**Data shown:**
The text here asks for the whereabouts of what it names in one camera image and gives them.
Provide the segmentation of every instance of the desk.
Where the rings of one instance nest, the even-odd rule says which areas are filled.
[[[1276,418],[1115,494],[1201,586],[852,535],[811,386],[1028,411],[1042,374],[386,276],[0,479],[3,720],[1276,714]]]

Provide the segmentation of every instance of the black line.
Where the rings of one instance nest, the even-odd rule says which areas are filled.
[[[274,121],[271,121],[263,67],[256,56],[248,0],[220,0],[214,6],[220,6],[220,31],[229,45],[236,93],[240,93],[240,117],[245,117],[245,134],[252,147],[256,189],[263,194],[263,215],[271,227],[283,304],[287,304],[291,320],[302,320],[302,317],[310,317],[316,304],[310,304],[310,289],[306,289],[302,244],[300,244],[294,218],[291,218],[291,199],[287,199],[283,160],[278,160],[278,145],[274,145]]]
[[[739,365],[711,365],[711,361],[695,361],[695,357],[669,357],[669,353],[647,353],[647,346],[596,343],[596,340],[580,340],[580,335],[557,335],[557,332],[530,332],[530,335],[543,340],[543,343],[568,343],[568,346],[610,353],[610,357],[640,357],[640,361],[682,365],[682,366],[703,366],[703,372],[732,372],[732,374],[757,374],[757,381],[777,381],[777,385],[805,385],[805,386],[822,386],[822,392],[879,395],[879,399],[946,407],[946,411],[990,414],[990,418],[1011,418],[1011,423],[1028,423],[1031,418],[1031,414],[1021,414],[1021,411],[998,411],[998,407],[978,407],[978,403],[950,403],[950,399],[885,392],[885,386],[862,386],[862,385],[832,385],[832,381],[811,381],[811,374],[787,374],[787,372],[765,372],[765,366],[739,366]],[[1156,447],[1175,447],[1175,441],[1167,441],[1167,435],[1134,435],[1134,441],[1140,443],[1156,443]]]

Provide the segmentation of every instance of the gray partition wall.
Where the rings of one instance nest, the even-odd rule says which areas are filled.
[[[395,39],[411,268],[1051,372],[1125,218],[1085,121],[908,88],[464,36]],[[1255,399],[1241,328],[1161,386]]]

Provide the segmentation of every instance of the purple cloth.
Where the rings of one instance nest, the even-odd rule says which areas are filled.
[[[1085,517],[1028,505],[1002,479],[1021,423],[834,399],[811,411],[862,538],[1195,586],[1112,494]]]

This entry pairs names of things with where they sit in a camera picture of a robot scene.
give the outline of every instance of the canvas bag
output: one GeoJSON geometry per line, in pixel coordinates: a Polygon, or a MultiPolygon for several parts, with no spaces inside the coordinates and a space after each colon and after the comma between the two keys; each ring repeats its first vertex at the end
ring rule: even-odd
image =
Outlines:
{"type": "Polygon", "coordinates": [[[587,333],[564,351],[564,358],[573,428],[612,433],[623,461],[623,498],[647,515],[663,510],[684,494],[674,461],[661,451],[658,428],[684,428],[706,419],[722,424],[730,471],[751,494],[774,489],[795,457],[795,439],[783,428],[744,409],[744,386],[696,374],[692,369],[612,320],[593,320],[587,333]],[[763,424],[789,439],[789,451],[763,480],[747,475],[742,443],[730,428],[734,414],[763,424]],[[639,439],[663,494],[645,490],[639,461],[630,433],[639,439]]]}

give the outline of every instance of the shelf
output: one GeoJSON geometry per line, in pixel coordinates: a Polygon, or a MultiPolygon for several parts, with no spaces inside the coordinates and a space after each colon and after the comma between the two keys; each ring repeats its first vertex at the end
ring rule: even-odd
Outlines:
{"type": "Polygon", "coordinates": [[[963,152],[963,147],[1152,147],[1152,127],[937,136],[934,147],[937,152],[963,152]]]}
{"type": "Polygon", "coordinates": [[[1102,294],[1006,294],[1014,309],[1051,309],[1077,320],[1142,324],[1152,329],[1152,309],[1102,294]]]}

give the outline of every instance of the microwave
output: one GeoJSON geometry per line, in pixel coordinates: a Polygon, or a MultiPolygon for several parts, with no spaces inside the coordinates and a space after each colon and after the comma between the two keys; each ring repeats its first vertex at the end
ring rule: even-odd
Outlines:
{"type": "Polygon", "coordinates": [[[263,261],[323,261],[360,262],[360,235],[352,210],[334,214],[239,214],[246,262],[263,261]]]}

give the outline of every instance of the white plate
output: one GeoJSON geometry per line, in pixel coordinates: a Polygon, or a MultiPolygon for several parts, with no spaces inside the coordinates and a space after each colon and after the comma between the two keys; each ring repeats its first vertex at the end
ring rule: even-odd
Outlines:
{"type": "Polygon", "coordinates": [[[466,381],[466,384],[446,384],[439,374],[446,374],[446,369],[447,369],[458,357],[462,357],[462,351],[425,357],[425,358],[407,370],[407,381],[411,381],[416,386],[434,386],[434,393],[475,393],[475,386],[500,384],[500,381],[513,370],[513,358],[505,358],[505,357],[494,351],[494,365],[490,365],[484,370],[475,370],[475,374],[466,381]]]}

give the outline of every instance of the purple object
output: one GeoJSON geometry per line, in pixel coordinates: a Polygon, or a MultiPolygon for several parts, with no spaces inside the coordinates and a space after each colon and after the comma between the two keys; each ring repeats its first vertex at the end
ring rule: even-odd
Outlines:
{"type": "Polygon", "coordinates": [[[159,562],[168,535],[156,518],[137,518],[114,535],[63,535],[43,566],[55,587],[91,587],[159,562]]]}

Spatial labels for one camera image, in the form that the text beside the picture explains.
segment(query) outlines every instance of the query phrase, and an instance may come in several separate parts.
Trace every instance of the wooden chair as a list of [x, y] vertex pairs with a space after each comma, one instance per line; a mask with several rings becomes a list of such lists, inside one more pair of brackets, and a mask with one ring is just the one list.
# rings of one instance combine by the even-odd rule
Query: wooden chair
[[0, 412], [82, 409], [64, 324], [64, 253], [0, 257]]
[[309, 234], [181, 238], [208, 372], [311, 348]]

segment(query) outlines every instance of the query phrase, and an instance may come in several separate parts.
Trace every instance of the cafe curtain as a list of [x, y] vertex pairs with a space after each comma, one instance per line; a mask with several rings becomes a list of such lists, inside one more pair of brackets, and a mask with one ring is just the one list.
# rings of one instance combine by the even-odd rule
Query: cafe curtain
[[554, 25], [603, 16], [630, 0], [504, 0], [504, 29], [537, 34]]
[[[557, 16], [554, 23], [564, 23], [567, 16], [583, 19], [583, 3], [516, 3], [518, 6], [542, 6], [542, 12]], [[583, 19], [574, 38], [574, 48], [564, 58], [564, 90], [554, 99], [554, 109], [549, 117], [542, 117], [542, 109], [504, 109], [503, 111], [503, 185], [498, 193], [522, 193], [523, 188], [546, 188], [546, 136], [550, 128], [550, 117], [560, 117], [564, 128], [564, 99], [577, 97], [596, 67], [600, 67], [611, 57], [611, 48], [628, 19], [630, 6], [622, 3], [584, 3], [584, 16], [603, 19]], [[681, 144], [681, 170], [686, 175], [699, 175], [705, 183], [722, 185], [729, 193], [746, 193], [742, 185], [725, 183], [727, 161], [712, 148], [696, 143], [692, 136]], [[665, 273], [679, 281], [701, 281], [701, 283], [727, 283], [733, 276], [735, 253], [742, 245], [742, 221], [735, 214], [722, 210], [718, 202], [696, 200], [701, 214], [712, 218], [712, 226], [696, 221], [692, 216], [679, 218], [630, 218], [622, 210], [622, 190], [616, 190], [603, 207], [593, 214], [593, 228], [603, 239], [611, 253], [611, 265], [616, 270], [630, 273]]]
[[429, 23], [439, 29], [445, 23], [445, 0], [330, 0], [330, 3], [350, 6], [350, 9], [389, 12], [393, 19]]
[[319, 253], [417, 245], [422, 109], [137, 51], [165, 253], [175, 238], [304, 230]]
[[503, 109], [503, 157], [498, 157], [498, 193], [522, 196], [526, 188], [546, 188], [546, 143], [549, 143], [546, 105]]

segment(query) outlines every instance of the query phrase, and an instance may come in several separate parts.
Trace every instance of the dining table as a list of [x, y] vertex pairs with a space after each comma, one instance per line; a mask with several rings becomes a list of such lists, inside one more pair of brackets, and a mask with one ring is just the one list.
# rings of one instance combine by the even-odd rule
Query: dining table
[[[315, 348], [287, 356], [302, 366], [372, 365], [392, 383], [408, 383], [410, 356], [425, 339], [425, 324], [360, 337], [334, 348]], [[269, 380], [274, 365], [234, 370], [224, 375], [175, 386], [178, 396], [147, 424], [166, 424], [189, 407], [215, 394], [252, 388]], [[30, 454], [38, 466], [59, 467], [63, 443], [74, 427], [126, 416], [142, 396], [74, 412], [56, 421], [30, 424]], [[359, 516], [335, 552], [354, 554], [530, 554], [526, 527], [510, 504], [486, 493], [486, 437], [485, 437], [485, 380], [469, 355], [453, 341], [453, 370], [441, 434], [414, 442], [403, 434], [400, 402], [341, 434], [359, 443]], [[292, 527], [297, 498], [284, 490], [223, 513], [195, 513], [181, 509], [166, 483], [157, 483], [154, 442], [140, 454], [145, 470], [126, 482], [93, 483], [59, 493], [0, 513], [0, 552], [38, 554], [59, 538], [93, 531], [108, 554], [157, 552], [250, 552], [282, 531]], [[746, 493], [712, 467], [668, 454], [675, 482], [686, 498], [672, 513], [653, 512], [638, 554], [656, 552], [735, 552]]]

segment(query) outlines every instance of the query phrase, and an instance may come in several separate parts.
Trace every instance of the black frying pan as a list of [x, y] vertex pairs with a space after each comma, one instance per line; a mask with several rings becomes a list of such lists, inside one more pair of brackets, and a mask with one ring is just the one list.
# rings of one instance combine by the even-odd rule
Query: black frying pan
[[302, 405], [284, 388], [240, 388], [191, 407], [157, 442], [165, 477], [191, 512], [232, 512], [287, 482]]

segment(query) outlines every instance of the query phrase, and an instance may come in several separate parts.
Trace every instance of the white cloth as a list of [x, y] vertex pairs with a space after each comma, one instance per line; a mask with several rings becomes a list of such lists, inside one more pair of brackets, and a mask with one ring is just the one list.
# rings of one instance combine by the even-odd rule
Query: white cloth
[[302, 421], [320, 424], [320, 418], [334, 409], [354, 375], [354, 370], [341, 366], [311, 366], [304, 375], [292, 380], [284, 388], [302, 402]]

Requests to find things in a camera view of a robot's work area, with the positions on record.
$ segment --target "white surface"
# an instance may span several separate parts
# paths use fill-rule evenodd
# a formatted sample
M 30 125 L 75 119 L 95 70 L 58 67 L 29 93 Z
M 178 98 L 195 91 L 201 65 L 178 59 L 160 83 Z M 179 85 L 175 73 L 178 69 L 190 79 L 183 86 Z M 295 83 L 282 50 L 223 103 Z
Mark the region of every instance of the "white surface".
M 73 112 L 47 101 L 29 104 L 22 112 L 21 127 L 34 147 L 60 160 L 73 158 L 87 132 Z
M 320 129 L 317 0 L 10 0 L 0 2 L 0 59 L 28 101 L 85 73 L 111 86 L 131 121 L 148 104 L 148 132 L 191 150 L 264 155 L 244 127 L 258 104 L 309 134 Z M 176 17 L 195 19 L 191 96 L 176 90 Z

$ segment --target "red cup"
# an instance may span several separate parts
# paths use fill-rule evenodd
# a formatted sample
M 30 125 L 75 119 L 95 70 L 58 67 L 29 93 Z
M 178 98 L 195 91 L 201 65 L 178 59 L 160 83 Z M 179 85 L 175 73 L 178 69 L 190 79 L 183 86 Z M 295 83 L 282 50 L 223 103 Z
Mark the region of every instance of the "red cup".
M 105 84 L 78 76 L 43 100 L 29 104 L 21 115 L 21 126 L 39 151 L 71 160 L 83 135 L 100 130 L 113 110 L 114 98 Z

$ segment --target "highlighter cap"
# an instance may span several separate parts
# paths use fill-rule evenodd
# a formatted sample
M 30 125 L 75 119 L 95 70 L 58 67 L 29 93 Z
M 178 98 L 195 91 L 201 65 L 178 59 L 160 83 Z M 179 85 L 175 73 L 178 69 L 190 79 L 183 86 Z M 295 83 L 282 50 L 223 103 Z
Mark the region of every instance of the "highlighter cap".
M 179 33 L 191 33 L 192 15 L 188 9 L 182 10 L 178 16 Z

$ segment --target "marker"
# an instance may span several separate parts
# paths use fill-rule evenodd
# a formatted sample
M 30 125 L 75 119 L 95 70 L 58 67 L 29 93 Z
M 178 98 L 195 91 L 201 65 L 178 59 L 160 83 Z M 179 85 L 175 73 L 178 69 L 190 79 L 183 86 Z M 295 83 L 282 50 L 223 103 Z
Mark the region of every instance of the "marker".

**What the task requires:**
Reproduce, please, the lines of the material from its first line down to the line containing "This entry pairs", keeping both ends and nothing beyond them.

**Completed task:**
The text here asks for the whereabouts of what it names in one camera image and gives them.
Provide the segmentation of every instance of the desk.
Where the rings of one instance nest, the even-odd rule says which areas are filled.
[[[1276,418],[1115,494],[1201,586],[852,535],[811,386],[1028,411],[1042,374],[386,276],[0,479],[3,720],[1276,714]]]

Provide the segmentation of every instance of the black line.
Where the rings of one instance nest, the even-odd rule says which areas are filled.
[[[274,121],[271,121],[263,67],[256,56],[248,0],[220,0],[214,6],[220,6],[220,31],[229,45],[236,93],[240,93],[240,117],[245,117],[245,134],[252,147],[256,189],[263,194],[263,215],[271,227],[283,304],[287,304],[291,320],[302,320],[302,317],[310,317],[316,304],[310,304],[310,289],[306,289],[302,244],[300,244],[294,218],[291,218],[291,199],[287,199],[283,160],[278,160],[278,145],[274,145]]]
[[[739,365],[711,365],[711,361],[695,361],[695,357],[669,357],[669,353],[647,353],[647,346],[596,343],[596,340],[580,340],[580,335],[557,335],[557,332],[530,332],[530,335],[543,340],[543,343],[568,343],[568,346],[610,353],[610,357],[640,357],[640,361],[682,365],[682,366],[703,366],[703,372],[732,372],[732,374],[757,374],[757,381],[777,381],[777,385],[805,385],[805,386],[822,386],[822,392],[879,395],[879,399],[946,407],[946,411],[990,414],[990,418],[1011,418],[1011,423],[1028,423],[1031,418],[1031,414],[1021,414],[1021,411],[998,411],[998,407],[978,407],[978,403],[950,403],[950,399],[885,392],[885,386],[862,386],[862,385],[832,385],[832,381],[811,381],[811,374],[787,374],[787,372],[765,372],[765,366],[739,366]],[[1156,447],[1175,447],[1175,441],[1167,441],[1167,435],[1134,435],[1134,441],[1140,443],[1156,443]]]

Provide the segmentation of every instance of the gray partition wall.
Where the rings of one instance nest, the even-odd rule says which areas are filled.
[[[395,39],[411,268],[1051,372],[1125,218],[1085,121],[908,88],[464,36]],[[1255,399],[1241,328],[1161,386]]]

Provide the segmentation of every instance of the purple cloth.
Where the rings of one instance nest, the even-odd rule says which areas are filled.
[[[1085,517],[1028,505],[1002,479],[1021,423],[834,399],[811,411],[862,538],[1195,586],[1112,494]]]

This entry pairs names of things with where they sit in a camera picture of a robot scene.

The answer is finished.